The reason a dedicated “High Voltage Insulation Fault” code (like P0AA6) was not set is insightful. The BMS typically performs an insulation check at key-on or during specific intervals by applying a test voltage and measuring leakage. In this hybrid electric vehicle, the motor windings are disconnected from the high-voltage bus during this test via relays in the PRA. Therefore, the BMS only tested the insulation of the battery and cables up to the PRA, which was intact. The motor’s insulation failure only manifested when the system was under load, with the relays closed and high-voltage AC being applied. The leakage current, while significant for causing interference, might not have exceeded the specific threshold programmed in the BMS to trigger a direct insulation fault code, as the system’s monitoring logic may have been overwhelmed by the primary communication errors.
Replacing the integrated drive motor and generator assembly resolved all issues. After the repair, the battery CAN waveform returned to normal, all diagnostic trouble codes cleared, and the hybrid electric vehicle operated flawlessly on extended road tests. The anomalous noises ceased, and the system alerts never reappeared.

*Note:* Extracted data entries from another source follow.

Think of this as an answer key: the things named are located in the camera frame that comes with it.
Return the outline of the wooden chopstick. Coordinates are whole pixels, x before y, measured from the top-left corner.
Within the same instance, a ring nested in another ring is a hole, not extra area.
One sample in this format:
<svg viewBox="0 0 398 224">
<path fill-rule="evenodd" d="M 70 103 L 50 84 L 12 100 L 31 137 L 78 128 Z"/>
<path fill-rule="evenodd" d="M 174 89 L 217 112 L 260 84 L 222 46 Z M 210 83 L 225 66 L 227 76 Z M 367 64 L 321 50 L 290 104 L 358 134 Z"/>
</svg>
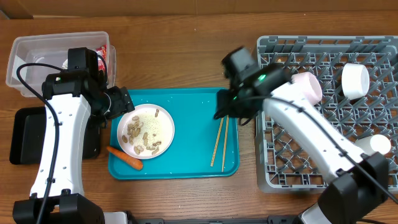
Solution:
<svg viewBox="0 0 398 224">
<path fill-rule="evenodd" d="M 215 141 L 215 147 L 214 147 L 212 158 L 211 158 L 211 164 L 210 164 L 211 167 L 214 166 L 215 156 L 216 156 L 216 152 L 217 152 L 217 148 L 218 148 L 218 143 L 220 141 L 220 136 L 221 136 L 221 130 L 222 130 L 222 127 L 223 127 L 223 122 L 224 122 L 224 118 L 221 118 L 220 119 L 220 125 L 219 125 L 219 128 L 218 128 L 217 137 L 216 137 L 216 141 Z"/>
<path fill-rule="evenodd" d="M 226 127 L 224 132 L 224 144 L 223 144 L 223 157 L 222 157 L 222 166 L 221 171 L 224 172 L 224 165 L 225 165 L 225 157 L 226 157 L 226 146 L 228 141 L 228 128 L 229 128 L 229 116 L 226 116 Z"/>
</svg>

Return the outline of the pink plate with rice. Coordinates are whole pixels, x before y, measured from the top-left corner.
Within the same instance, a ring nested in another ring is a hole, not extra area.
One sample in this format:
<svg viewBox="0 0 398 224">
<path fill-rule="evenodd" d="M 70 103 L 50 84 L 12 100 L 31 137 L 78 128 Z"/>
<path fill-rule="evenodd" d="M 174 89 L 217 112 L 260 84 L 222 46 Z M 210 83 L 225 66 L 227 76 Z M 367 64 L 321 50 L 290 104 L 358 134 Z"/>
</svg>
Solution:
<svg viewBox="0 0 398 224">
<path fill-rule="evenodd" d="M 174 121 L 167 110 L 143 104 L 121 117 L 116 139 L 127 155 L 145 160 L 163 154 L 171 146 L 174 134 Z"/>
</svg>

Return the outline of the orange carrot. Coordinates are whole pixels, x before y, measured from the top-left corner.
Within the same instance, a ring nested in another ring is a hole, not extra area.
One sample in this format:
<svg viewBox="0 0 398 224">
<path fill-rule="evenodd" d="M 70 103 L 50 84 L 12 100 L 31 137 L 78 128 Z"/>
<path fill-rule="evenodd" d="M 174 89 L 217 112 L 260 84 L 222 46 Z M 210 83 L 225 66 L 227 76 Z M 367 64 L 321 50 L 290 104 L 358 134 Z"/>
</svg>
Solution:
<svg viewBox="0 0 398 224">
<path fill-rule="evenodd" d="M 143 163 L 139 159 L 131 157 L 128 154 L 126 154 L 125 152 L 122 152 L 122 151 L 120 151 L 114 147 L 111 147 L 111 146 L 107 146 L 106 149 L 108 150 L 108 152 L 110 152 L 111 154 L 113 154 L 114 156 L 119 158 L 120 160 L 124 161 L 125 163 L 127 163 L 129 166 L 131 166 L 135 170 L 142 170 Z"/>
</svg>

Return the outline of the white paper tissue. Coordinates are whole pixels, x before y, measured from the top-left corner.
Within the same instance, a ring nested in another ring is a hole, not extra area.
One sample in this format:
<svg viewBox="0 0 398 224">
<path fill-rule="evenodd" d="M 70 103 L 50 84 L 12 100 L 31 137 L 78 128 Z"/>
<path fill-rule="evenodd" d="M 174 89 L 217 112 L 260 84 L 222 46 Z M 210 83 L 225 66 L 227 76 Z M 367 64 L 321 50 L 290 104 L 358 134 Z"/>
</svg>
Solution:
<svg viewBox="0 0 398 224">
<path fill-rule="evenodd" d="M 68 69 L 68 60 L 66 60 L 66 61 L 63 62 L 62 68 L 63 68 L 64 70 L 67 70 L 67 69 Z"/>
</svg>

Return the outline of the white bowl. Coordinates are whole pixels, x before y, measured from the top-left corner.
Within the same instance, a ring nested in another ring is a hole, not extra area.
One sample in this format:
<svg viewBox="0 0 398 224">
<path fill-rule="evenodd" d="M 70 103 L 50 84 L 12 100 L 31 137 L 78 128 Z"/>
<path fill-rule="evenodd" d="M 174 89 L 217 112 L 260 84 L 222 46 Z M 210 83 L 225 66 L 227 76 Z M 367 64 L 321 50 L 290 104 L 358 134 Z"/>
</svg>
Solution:
<svg viewBox="0 0 398 224">
<path fill-rule="evenodd" d="M 347 63 L 341 74 L 343 94 L 350 100 L 366 96 L 369 91 L 369 72 L 364 65 Z"/>
</svg>

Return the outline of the white cup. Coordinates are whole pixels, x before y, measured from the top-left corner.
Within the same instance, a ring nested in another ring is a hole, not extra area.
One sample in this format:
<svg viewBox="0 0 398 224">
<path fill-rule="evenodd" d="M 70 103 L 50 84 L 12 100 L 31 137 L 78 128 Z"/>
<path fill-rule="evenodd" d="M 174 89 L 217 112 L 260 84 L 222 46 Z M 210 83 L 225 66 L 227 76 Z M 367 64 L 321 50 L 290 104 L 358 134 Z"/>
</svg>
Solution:
<svg viewBox="0 0 398 224">
<path fill-rule="evenodd" d="M 369 156 L 373 155 L 375 152 L 385 155 L 389 153 L 392 148 L 390 140 L 381 134 L 358 139 L 354 144 L 361 148 L 364 153 Z"/>
</svg>

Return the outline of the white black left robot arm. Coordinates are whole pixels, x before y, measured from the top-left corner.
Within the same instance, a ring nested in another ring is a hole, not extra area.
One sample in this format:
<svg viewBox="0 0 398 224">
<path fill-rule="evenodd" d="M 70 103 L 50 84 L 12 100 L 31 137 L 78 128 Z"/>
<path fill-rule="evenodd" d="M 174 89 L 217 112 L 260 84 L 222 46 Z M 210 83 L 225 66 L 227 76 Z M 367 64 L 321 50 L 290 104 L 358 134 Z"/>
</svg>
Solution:
<svg viewBox="0 0 398 224">
<path fill-rule="evenodd" d="M 81 164 L 89 121 L 105 124 L 134 110 L 125 87 L 106 87 L 97 64 L 50 74 L 42 93 L 45 105 L 42 157 L 27 200 L 16 201 L 16 223 L 134 223 L 129 211 L 104 212 L 84 196 Z"/>
</svg>

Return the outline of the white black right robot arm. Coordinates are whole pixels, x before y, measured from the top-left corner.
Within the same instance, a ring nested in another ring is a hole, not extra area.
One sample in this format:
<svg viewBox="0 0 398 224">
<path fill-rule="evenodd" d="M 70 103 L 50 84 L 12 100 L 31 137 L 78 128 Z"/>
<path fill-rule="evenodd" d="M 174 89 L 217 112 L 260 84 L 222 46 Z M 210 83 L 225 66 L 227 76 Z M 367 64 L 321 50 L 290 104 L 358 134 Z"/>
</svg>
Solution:
<svg viewBox="0 0 398 224">
<path fill-rule="evenodd" d="M 316 163 L 327 188 L 297 223 L 356 223 L 387 199 L 391 142 L 383 135 L 350 141 L 315 109 L 322 98 L 311 73 L 291 75 L 271 64 L 226 65 L 229 90 L 218 94 L 215 118 L 251 118 L 265 112 Z"/>
</svg>

This case underscores several critical lessons for technicians working on hybrid electric vehicle platforms:
1. System Interdependence: In a hybrid electric vehicle, a fault in one high-power component (the drive motor) can manifest as a seemingly unrelated fault in a low-power control network (the battery CAN). Diagnosing a hybrid electric vehicle requires thinking beyond linear cause-and-effect.
2. EMI as a Fault Source: Electromagnetic interference is a real and potent fault mode in high-voltage systems. When dealing with erratic communication or sensor data, especially on networks near power cables, consider EMI from a failing component like a motor or inverter.
3. Importance of Insulation Testing: Comprehensive insulation resistance testing of ALL high-voltage components—including the motor phases—is a crucial step when power or communication issues arise. The formula for leakage power dissipation, $P_{leakage} = \frac{V^2}{R_{insulation}}$, shows that even with several hundred kΩ of resistance, significant energy can be dissipated, causing heat and interference. For a system voltage of 650V, a 400 kΩ fault dissipates approximately:
$$P_{leakage} = \frac{(650)^2}{400 \times 10^3} = \frac{422500}{400000} \approx 1.06 \text{ Watts}$$
This continuous discharge is enough to generate notable interference.
4. Fluid Specifications Matter: This particular hybrid electric vehicle uses a wet-type oil-cooled permanent magnet synchronous motor. Using incorrect transmission fluid, which also serves as the motor coolant, can degrade insulation materials over time, leading to premature failure. Always adhere to the manufacturer’s specified fluids for a hybrid electric vehicle.
In conclusion, the successful repair of this hybrid electric vehicle hinged on moving from a component-oriented diagnosis to a system-level analysis. The hybrid electric vehicle’s complexity demands that technicians understand not just individual systems but how energy, data, and electromagnetic fields interact between them. This case reinforces that when standard diagnostic paths lead to a dead end in a hybrid electric vehicle, investigating potential sources of electrical noise and performing thorough insulation integrity checks on all high-voltage load components can reveal the true root cause.